Segment Start: Provided data
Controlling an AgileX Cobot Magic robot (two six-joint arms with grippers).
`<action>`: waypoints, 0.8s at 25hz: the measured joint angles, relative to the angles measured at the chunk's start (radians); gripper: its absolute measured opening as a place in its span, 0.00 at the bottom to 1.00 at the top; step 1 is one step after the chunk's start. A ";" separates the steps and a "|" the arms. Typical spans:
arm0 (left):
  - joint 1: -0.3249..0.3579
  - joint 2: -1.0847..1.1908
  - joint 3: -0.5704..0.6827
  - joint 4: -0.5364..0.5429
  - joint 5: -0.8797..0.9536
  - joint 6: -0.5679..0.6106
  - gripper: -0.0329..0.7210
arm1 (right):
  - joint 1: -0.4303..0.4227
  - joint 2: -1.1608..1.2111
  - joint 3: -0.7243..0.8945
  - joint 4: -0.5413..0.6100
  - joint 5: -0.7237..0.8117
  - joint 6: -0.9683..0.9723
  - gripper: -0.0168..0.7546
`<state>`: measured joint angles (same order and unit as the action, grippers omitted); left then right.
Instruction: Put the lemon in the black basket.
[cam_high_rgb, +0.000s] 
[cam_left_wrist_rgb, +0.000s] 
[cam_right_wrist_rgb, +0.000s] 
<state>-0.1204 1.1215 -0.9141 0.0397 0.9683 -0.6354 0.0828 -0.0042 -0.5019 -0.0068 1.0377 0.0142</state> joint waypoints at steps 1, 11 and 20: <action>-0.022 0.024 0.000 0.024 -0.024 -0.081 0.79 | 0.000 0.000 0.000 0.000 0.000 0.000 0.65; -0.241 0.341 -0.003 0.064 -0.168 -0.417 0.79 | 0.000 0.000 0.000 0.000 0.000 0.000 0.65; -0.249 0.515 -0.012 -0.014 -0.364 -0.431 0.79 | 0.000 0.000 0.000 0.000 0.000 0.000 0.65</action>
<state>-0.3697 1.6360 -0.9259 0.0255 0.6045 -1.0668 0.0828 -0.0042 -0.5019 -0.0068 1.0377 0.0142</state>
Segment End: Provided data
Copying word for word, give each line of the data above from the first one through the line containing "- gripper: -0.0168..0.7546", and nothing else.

Exercise solution.
Controlling an AgileX Cobot Magic robot (two six-joint arms with grippers).
`<action>`: waypoints, 0.8s at 25hz: the measured joint angles, relative to the angles measured at the chunk's start (radians); gripper: its absolute measured opening as a place in its span, 0.00 at the bottom to 1.00 at the top; step 1 is one step after the chunk's start. A ";" separates the steps and a "|" the arms. Typical spans:
arm0 (left):
  - joint 1: -0.3249..0.3579
  - joint 2: -1.0847..1.1908
  - joint 3: -0.5704..0.6827
  - joint 4: -0.5364..0.5429
  - joint 5: -0.8797..0.9536
  - joint 6: -0.5679..0.6106
  - gripper: -0.0329..0.7210
arm1 (right):
  - joint 1: -0.4303..0.4227
  - joint 2: -1.1608..1.2111
  - joint 3: -0.7243..0.8945
  - joint 4: -0.5413..0.6100
  - joint 5: -0.7237..0.8117
  - joint 6: -0.9683..0.9723
  - gripper: -0.0168..0.7546

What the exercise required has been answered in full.